The Ideal Ionic Liquid Salt Bridge for Direct Determination of Gibbs Energies of Transfer of Single Ions, Part II: Evaluation of the Role of Ion Solvation and Ion Mobilities

An important intermediate goal to evaluate our concept for the assumption‐free determination of single‐ion Gibbs transfer energies ΔtrG°(i, S1→S2) is presented. We executed the crucial steps a) and b) of the methodology, described in Part I of this treatise, exemplarily for Ag+ and Cl‐ with S1 being water and S2 being acetonitrile. The experiments showed that virtually all parts of the liquid junction potentials (LJPs) at both ends of a salt bridge cancel, if the bridge electrolyte is an “ideal” ionic liquid, that is, one with nearly identical diffusion of anion and cation. This ideality holds for [N2225]+[NTf2]‐ in the pure IL, but also in water and acetonitrile solution.

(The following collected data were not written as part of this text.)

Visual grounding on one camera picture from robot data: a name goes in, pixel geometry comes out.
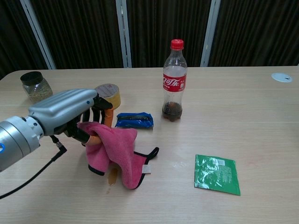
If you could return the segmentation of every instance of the green plastic bag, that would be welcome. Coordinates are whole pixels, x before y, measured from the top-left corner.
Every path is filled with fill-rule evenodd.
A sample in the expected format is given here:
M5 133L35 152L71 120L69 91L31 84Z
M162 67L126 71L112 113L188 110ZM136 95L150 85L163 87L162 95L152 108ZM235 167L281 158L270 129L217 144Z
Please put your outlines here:
M215 156L196 155L194 186L241 195L235 161Z

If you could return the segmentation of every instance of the tape roll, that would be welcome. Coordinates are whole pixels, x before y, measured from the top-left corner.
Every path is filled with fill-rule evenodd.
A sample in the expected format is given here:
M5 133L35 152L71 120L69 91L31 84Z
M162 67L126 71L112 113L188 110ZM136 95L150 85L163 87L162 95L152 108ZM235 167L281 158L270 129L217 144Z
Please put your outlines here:
M99 85L95 90L98 92L100 97L110 102L113 105L113 109L116 109L121 105L120 90L117 85L114 84L103 84Z

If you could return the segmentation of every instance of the red bottle cap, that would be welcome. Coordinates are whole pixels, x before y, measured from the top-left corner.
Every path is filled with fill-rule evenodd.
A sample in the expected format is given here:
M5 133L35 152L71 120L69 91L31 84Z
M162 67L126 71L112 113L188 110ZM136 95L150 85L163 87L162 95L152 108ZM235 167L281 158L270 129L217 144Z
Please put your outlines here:
M184 41L181 39L173 39L171 41L170 49L172 50L182 50L184 49Z

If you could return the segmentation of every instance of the blue package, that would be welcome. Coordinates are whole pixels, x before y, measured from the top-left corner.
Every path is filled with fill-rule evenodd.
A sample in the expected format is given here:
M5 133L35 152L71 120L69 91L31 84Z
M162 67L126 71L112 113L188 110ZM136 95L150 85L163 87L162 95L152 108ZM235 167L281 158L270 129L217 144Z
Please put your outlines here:
M115 127L151 128L154 120L150 113L120 113L117 115Z

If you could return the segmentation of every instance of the black cable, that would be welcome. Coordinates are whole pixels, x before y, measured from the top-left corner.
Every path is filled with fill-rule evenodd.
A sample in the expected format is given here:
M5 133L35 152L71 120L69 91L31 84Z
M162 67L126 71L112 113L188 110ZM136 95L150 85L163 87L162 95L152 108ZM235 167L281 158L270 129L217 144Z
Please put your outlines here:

Electromotive force measurements of solvation cells between S1 and S2 demonstrated Nernstian behavior for Ag+ concentration cells and constant like cell potentials for solutions with five tested Ag+ counterions. It′s ideal: A step towards measuring single‐ion Gibbs transfer energies without extra‐thermodynamic assumptions is described. In elementary open‐circuit potential experiments utilizing an ideal ionic liquid salt bridge, virtually all parts of the liquid junction potential between different solvents could be circumvented for Ag+‐based systems because of the nearly identical diffusion of [N2225]+ and [NTf2]− within the salt bridge and in the medium.